## EXERCISE MATERIAL
--- START ---
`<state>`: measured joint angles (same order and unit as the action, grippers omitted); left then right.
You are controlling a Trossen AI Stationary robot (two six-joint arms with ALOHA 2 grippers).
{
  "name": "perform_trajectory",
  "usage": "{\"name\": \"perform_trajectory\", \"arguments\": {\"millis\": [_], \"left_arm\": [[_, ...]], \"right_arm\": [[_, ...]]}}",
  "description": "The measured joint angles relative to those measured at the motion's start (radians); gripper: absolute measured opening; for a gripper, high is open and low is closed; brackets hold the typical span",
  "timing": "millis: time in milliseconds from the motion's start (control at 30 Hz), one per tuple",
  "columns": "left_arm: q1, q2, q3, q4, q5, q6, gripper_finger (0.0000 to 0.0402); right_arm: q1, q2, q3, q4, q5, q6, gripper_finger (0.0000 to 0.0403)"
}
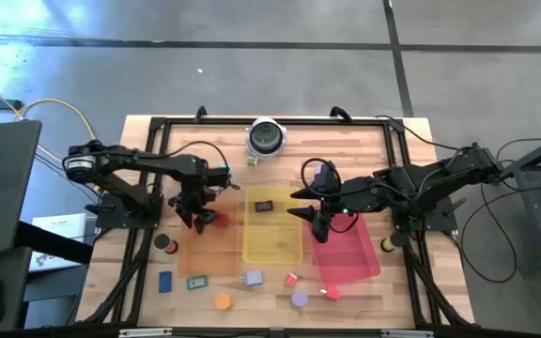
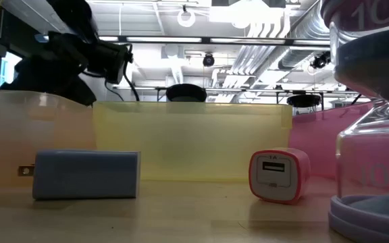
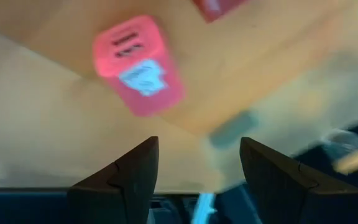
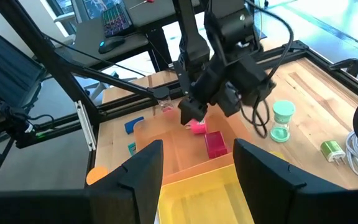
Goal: Pick & Place Office items
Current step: Put the blue hourglass timer into the red bin
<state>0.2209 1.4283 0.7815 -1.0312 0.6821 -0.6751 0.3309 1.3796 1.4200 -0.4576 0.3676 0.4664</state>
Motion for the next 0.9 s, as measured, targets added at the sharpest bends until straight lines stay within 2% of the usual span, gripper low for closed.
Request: {"name": "perform_trajectory", "arguments": {"millis": [167,300,533,633,733,900], "left_arm": [[0.064,-0.086,0.000,-0.033,0.015,-0.023,0.0218],[0.111,-0.179,0.009,-0.075,0.073,-0.036,0.0218],[0.161,-0.354,0.090,-0.080,0.095,-0.091,0.0218],[0.174,-0.414,0.150,-0.067,0.032,-0.118,0.0218],[0.177,-0.467,0.212,-0.024,-0.072,-0.135,0.0218],[0.155,-0.558,0.270,0.158,-0.275,-0.052,0.0218]], "right_arm": [[0.000,0.000,0.000,-0.001,-0.003,0.000,0.0184],[0.000,0.000,0.000,-0.001,-0.003,-0.014,0.0184],[0.000,0.000,0.000,-0.003,-0.005,-0.037,0.0184],[0.000,0.000,0.000,-0.003,-0.005,-0.053,0.0184],[-0.008,0.000,0.000,-0.003,-0.007,-0.053,0.0184],[-0.036,0.000,0.000,-0.003,-0.049,-0.057,0.0184]]}}
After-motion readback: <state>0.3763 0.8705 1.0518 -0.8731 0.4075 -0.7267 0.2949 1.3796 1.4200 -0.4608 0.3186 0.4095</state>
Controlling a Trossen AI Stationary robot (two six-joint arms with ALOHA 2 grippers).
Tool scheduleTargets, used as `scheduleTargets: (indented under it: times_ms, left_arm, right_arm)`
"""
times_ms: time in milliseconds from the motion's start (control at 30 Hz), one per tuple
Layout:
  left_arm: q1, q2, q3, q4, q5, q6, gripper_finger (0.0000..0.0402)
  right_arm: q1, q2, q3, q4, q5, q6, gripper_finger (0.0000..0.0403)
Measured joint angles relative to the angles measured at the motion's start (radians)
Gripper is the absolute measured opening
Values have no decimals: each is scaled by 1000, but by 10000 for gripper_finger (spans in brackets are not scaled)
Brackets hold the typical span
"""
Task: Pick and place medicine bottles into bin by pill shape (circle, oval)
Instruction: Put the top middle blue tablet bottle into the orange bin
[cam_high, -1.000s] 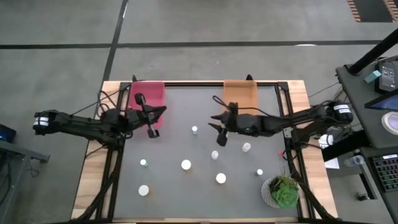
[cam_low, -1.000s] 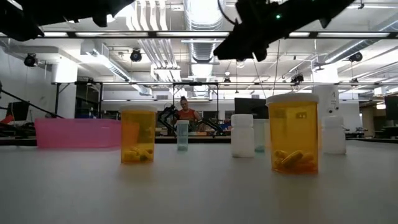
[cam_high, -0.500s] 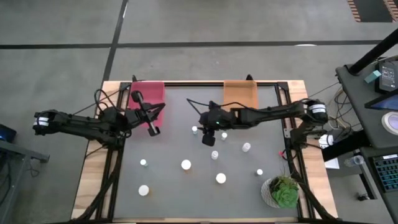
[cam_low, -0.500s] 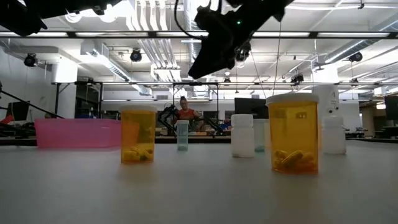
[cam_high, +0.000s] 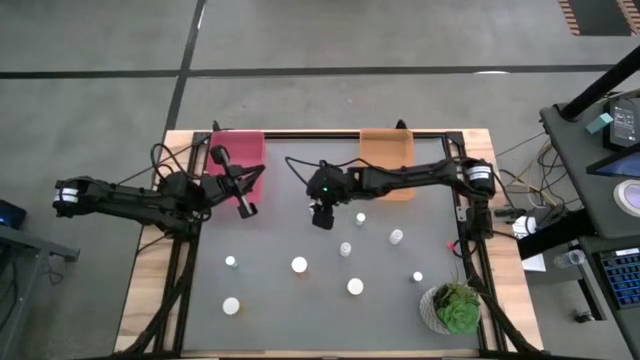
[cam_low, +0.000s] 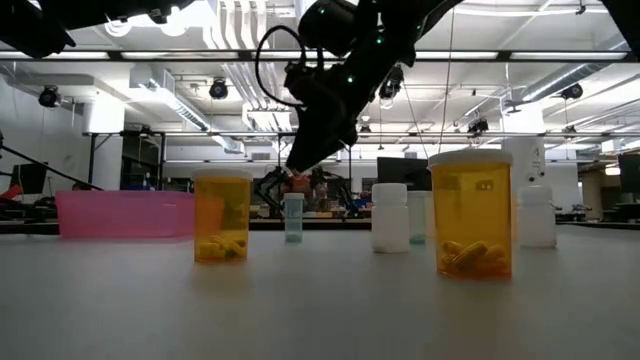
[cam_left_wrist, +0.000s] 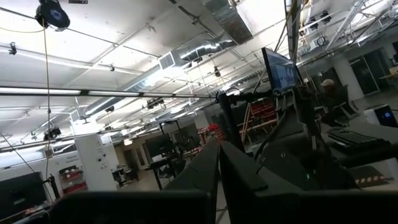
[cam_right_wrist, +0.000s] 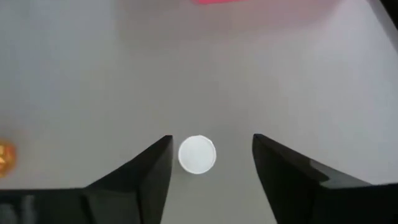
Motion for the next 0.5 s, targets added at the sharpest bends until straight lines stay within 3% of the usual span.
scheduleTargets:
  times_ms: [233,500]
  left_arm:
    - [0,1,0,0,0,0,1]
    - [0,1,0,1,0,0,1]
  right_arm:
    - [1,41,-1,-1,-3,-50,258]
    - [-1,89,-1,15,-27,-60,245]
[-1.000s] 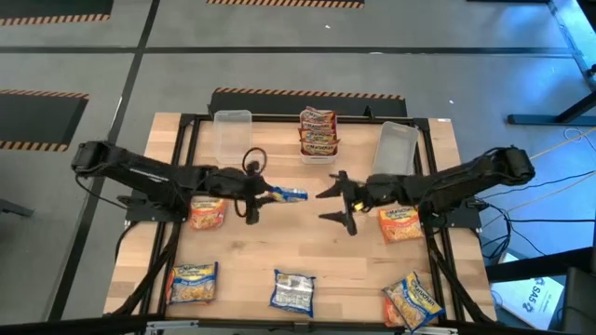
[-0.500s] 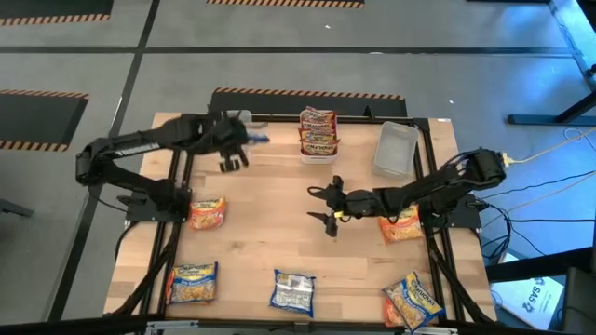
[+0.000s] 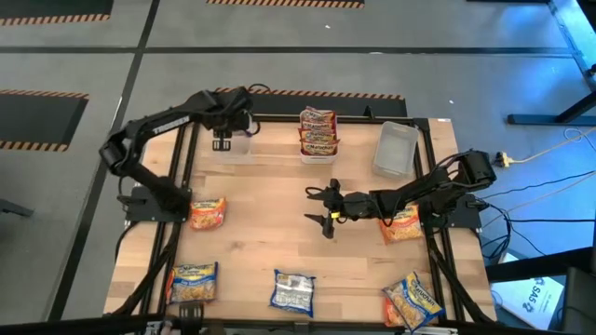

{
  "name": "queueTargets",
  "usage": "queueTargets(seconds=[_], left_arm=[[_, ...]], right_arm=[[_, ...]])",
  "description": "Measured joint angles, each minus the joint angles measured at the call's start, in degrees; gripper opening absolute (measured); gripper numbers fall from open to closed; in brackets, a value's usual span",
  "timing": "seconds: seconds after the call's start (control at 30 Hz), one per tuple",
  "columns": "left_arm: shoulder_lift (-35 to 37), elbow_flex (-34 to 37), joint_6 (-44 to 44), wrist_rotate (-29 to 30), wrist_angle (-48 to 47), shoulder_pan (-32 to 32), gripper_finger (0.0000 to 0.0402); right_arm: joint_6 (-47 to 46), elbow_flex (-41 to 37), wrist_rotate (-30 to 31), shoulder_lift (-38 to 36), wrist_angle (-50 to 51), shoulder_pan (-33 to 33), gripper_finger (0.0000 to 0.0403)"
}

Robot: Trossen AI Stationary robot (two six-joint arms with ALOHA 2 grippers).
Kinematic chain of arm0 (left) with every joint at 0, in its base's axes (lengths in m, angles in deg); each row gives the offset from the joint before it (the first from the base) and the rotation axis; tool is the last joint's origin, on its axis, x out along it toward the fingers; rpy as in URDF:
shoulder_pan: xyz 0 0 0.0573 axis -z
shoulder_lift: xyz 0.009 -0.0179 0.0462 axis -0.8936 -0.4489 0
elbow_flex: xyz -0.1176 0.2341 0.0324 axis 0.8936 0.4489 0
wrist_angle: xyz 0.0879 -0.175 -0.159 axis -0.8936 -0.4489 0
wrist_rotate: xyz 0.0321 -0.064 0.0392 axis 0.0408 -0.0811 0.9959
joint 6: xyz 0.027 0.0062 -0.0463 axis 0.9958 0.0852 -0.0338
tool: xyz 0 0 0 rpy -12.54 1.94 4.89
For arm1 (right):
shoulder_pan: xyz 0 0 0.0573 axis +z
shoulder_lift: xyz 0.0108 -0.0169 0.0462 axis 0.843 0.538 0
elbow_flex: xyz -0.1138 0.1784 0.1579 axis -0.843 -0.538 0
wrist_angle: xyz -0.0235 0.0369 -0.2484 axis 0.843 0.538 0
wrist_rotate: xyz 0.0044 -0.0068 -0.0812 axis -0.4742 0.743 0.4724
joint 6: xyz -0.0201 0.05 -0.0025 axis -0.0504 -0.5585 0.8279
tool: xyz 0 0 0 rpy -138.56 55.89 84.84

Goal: Sort Maruchan noodles
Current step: Put the blue noodle pack into the transparent bin

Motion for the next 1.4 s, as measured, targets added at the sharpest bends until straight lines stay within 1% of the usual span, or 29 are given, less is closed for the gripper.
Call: queueTargets(seconds=[0.17,0.3,0.47,0.63,0.8,0.9,1.0,1.1,1.23,1.4], left_arm=[[-3.6,0.0,3.3,-0.4,2.9,-3.9,0.0123],[-5.6,0.0,5.8,-0.8,3.4,-6.4,0.0124],[-8.5,0.0,6.4,-0.7,4.5,-9.3,0.0124],[-12.3,0.0,6.7,-1.3,4.9,-10.4,0.0124],[-14.9,-0.3,7.0,-6.1,4.8,-11.5,0.0124],[-15.9,-2.3,4.1,-7.8,4.5,-12.9,0.0124],[-16.0,-4.9,0.8,-11.9,2.7,-14.7,0.0124],[-16.0,-6.9,-0.6,-15.5,1.4,-16.2,0.0124],[-16.3,-8.6,-0.9,-16.4,1.9,-17.1,0.0124],[-20.3,-9.6,2.0,-16.3,-0.4,-17.1,0.0124]], right_arm=[[0.0,0.0,0.0,0.0,0.0,0.0,0.0276],[0.0,0.0,0.0,0.0,0.0,0.0,0.0276],[-0.3,0.0,0.0,0.0,0.0,0.0,0.0276],[-0.4,0.0,0.0,0.0,0.0,0.0,0.0276],[-0.7,0.0,0.0,0.0,0.0,0.0,0.0276],[-1.5,0.0,0.0,0.0,0.1,0.0,0.0276],[-1.5,0.0,-0.1,0.0,0.1,0.0,0.0276],[-1.5,0.0,-0.8,0.0,0.1,0.0,0.0276],[-1.5,0.0,-1.2,0.0,0.1,0.0,0.0276],[-1.5,0.0,-2.3,0.0,0.1,0.0,0.0276]])
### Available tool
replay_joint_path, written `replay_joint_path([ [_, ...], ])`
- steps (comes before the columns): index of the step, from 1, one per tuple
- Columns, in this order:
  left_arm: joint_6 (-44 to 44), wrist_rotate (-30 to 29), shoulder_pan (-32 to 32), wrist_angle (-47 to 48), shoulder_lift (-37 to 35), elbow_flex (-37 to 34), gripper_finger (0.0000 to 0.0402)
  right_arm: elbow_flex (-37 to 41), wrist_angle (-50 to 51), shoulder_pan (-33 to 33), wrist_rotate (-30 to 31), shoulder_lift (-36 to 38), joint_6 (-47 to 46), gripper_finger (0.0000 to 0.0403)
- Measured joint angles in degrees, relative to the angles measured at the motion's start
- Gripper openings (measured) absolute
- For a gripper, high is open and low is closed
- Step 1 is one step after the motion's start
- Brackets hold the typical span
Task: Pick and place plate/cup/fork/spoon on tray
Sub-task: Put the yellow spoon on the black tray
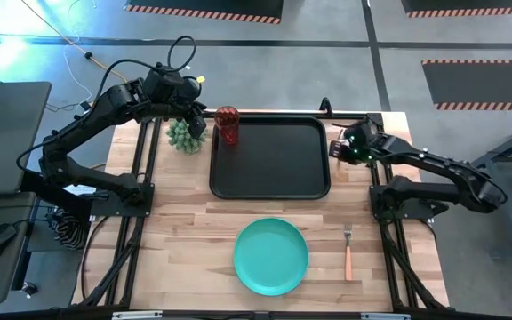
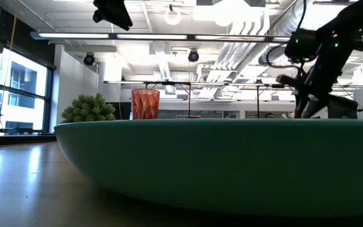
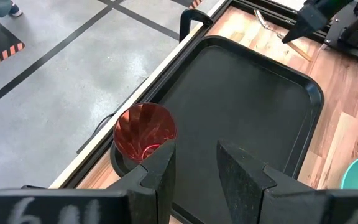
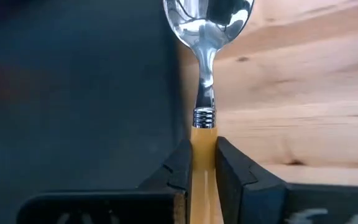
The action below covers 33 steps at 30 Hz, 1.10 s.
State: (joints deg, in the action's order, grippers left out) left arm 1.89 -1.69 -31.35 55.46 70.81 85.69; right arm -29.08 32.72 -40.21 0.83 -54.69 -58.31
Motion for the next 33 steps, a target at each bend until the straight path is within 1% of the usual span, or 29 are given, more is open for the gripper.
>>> replay_joint_path([
  [5,0.00,0.00,0.00,0.00,0.00,0.00,0.0106,0.00,-4.86,3.28,2.63,2.99,-3.39,0.0026],
  [10,0.00,0.00,0.00,0.00,0.00,0.00,0.0106,-0.13,-12.41,6.40,4.32,3.45,-4.89,0.0026],
  [13,-0.03,0.00,0.00,0.00,0.00,0.00,0.0106,-2.28,-11.43,8.22,6.87,3.25,-5.77,0.0026],
  [17,-0.04,0.00,0.00,0.00,0.00,0.00,0.0106,-8.19,-7.42,10.40,11.68,3.25,-4.22,0.0026],
  [23,-0.06,0.00,0.00,0.01,0.00,0.00,0.0106,-18.25,4.25,10.46,16.81,1.52,-1.26,0.0026],
  [29,-0.04,0.00,0.02,0.02,0.00,0.00,0.0106,-27.72,14.21,10.48,16.88,-6.50,0.91,0.0026],
  [33,-0.02,0.00,0.00,0.01,0.00,0.00,0.0106,-32.40,19.36,10.48,15.10,-13.62,2.38,0.0026],
])
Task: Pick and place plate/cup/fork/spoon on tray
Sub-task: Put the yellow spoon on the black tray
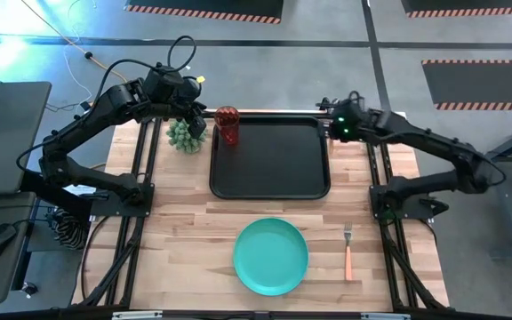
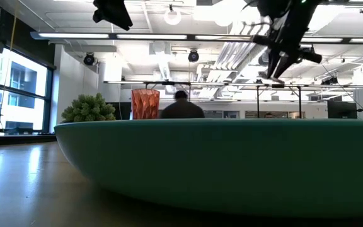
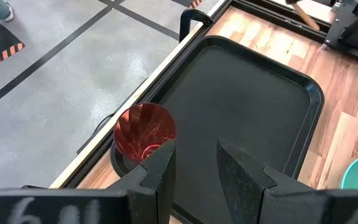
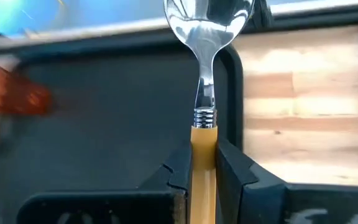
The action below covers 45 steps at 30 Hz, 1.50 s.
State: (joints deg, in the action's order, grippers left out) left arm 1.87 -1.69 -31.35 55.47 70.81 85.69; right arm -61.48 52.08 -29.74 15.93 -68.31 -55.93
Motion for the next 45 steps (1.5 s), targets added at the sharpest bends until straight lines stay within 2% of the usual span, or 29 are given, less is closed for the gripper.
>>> replay_joint_path([
  [5,0.00,0.00,0.02,0.02,0.00,0.00,0.0106,-0.75,0.98,0.62,-2.31,-6.09,0.07,0.0026],
  [19,-0.02,0.00,0.02,0.04,-0.02,0.00,0.0106,9.90,-11.19,2.49,-7.91,-13.71,-4.67,0.0026],
  [35,0.00,0.00,0.02,0.04,-0.02,0.00,0.0106,9.90,-14.32,2.49,-10.12,-24.15,-5.31,0.0026],
  [45,-0.07,0.00,0.02,0.04,-0.02,0.00,0.0106,9.88,-15.26,2.37,-10.43,-26.14,-5.63,0.0026],
])
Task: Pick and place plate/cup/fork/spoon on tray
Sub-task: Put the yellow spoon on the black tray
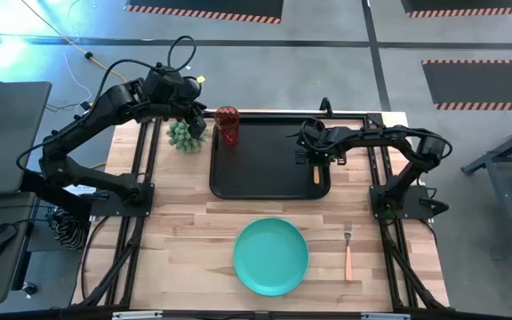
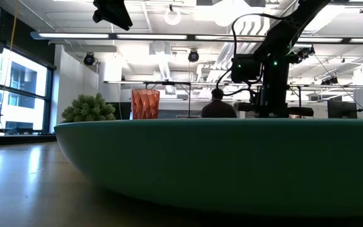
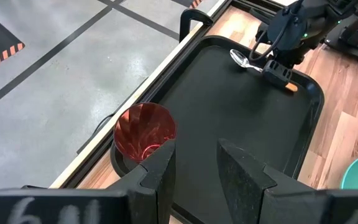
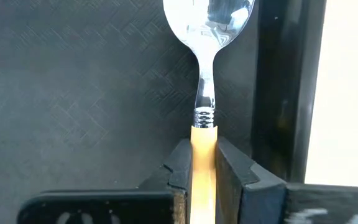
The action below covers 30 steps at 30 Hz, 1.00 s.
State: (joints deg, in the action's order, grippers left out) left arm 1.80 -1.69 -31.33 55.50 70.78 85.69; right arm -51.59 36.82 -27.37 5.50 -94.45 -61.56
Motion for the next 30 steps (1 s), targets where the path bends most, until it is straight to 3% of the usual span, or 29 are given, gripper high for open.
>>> replay_joint_path([
  [7,0.05,0.00,-0.02,0.00,0.00,0.00,0.0106,0.00,0.05,-0.07,0.46,0.00,-0.42,0.0029],
  [15,0.05,-0.01,-0.01,0.00,0.00,0.00,0.0106,-0.02,0.26,-0.07,0.20,0.00,-0.57,0.0067],
  [30,0.01,0.00,-0.01,0.00,0.00,0.00,0.0106,-0.02,0.24,-0.07,-0.24,0.00,0.49,0.0071],
])
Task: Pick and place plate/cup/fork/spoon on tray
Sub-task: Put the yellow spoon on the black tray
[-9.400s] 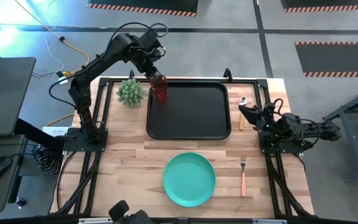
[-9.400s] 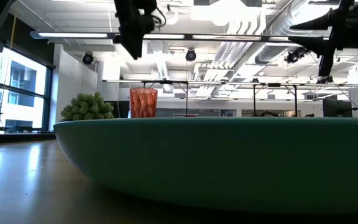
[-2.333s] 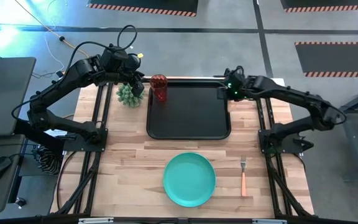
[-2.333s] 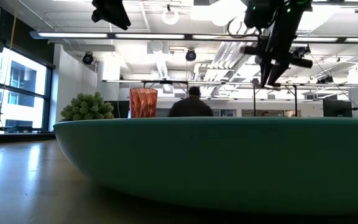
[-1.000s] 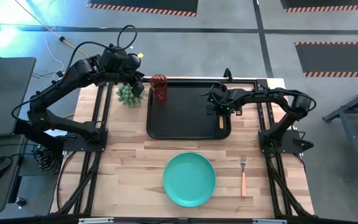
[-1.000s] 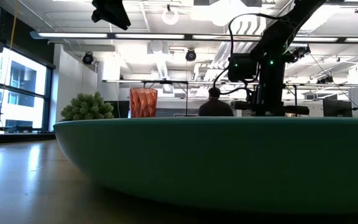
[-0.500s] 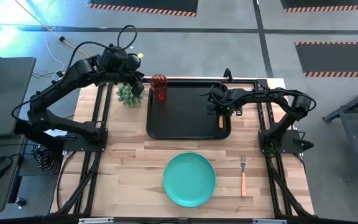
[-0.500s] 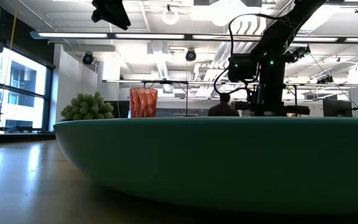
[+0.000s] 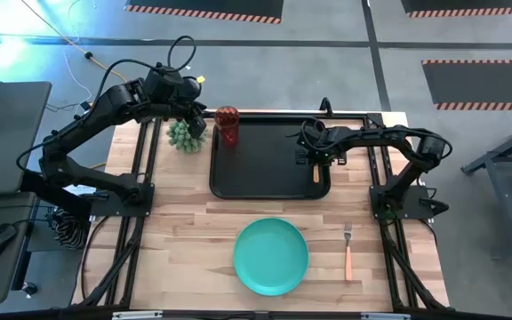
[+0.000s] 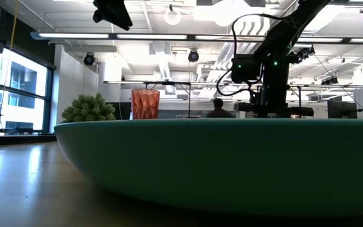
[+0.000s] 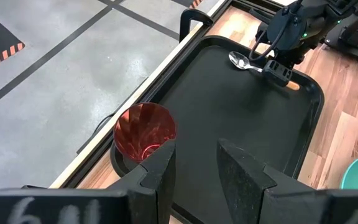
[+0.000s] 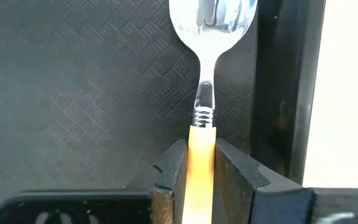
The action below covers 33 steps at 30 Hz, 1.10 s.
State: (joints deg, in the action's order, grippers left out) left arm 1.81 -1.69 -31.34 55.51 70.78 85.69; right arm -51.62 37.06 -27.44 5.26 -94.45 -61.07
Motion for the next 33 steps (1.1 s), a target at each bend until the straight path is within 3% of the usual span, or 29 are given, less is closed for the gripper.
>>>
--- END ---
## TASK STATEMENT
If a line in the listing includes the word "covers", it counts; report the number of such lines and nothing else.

## REPLY
4